WHAT THE EXERCISE ASKS
Locate the lines of the listing below that hold "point", then copy each of them.

DATA SECTION

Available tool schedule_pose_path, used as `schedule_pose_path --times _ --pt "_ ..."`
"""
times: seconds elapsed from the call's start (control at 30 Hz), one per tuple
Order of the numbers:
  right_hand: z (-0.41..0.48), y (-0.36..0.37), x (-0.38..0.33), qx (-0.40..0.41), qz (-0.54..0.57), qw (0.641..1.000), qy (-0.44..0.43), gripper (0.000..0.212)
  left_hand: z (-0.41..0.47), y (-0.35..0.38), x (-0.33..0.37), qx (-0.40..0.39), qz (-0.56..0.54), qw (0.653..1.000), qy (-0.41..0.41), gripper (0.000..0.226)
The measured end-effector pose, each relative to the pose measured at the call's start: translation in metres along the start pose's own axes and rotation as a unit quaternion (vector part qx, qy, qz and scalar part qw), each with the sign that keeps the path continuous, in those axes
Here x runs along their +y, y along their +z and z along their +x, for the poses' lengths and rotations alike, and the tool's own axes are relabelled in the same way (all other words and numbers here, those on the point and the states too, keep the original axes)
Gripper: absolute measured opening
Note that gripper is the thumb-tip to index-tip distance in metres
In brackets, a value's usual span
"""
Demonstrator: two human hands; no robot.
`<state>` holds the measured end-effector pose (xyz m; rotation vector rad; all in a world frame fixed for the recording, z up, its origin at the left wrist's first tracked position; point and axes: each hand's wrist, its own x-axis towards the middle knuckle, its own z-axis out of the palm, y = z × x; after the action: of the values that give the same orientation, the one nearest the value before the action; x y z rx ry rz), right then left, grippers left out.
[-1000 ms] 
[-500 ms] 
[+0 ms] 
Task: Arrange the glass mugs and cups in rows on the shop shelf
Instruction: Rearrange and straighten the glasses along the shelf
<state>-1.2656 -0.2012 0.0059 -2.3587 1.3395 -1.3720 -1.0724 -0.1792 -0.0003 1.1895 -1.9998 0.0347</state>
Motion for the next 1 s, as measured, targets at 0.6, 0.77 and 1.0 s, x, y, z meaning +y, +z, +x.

EXERCISE RESULT
Here x runs along their +y, y along their +z and z along their +x, for the poses' lengths and rotations alike, and the tool's own axes are relabelled in the same way (all other words and numbers here, those on the point and the states too, keep the original axes)
`<state>` holds the measured end-effector pose (xyz m; rotation vector rad; all in a world frame fixed for the recording, z up, its origin at the left wrist's first tracked position; point and axes: each hand's wrist, its own x-axis towards the middle knuckle, its own z-axis out of the palm, y = z × x; after the action: of the values that give the same orientation, the one nearest the value before the action; x y z rx ry rz), right then left, grippers left out.

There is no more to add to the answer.